§ SOURCE MATERIAL
============================================================

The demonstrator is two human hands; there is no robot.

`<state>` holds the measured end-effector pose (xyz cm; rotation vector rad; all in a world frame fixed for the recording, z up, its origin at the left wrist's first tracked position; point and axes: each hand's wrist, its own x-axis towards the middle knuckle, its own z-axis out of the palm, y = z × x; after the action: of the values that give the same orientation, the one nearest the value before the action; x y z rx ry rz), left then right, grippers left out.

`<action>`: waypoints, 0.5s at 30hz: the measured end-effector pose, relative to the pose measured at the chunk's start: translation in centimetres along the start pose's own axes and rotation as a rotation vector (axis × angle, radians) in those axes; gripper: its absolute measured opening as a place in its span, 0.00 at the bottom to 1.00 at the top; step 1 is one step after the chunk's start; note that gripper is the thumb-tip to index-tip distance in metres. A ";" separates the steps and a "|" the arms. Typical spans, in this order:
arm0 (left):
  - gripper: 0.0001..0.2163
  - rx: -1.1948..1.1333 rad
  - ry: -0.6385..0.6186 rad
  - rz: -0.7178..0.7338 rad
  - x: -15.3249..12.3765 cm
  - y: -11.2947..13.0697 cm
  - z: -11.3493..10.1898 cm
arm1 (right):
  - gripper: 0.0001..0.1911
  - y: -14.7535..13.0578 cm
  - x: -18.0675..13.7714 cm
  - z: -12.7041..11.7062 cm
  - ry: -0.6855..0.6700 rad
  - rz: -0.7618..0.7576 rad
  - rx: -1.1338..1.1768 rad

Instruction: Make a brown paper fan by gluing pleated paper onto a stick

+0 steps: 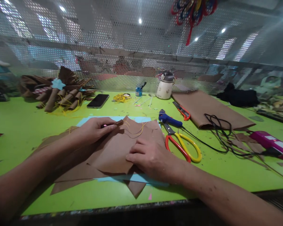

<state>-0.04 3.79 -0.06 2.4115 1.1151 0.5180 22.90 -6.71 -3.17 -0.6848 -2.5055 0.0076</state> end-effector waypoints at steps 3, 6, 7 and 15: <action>0.17 0.013 -0.031 -0.030 0.0 0.4 -0.5 | 0.12 -0.1 -0.1 0.0 0.012 0.031 0.042; 0.18 0.090 -0.109 -0.042 -0.1 0.4 -1.1 | 0.12 0.0 -0.4 -0.1 0.038 0.059 0.131; 0.18 0.111 -0.144 -0.027 -0.1 0.3 -1.3 | 0.12 0.1 -0.5 -0.2 0.052 0.066 0.174; 0.16 0.310 -0.111 0.112 -0.7 0.7 -1.9 | 0.12 0.4 -0.5 -1.0 0.101 0.143 0.368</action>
<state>-0.96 3.29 1.77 2.7435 1.0847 0.2559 23.96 -6.76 -2.66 -0.6862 -2.2679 0.4618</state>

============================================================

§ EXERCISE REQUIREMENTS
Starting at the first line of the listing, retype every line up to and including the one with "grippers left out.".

§ EXPECTED ANSWER
The demonstrator is two human hands; there is no robot.

`<state>` holds the measured end-effector pose (xyz cm; rotation vector rad; all in a world frame fixed for the recording, z up, its origin at the left wrist's first tracked position; point and axes: each hand's wrist, its own x-axis towards the middle knuckle, its own z-axis out of the palm, y = z × x; after the action: of the values that give the same orientation, the one nearest the value before the action; x y z rx ry rz), left then right, grippers left out.

Nothing else is required to finish the exercise.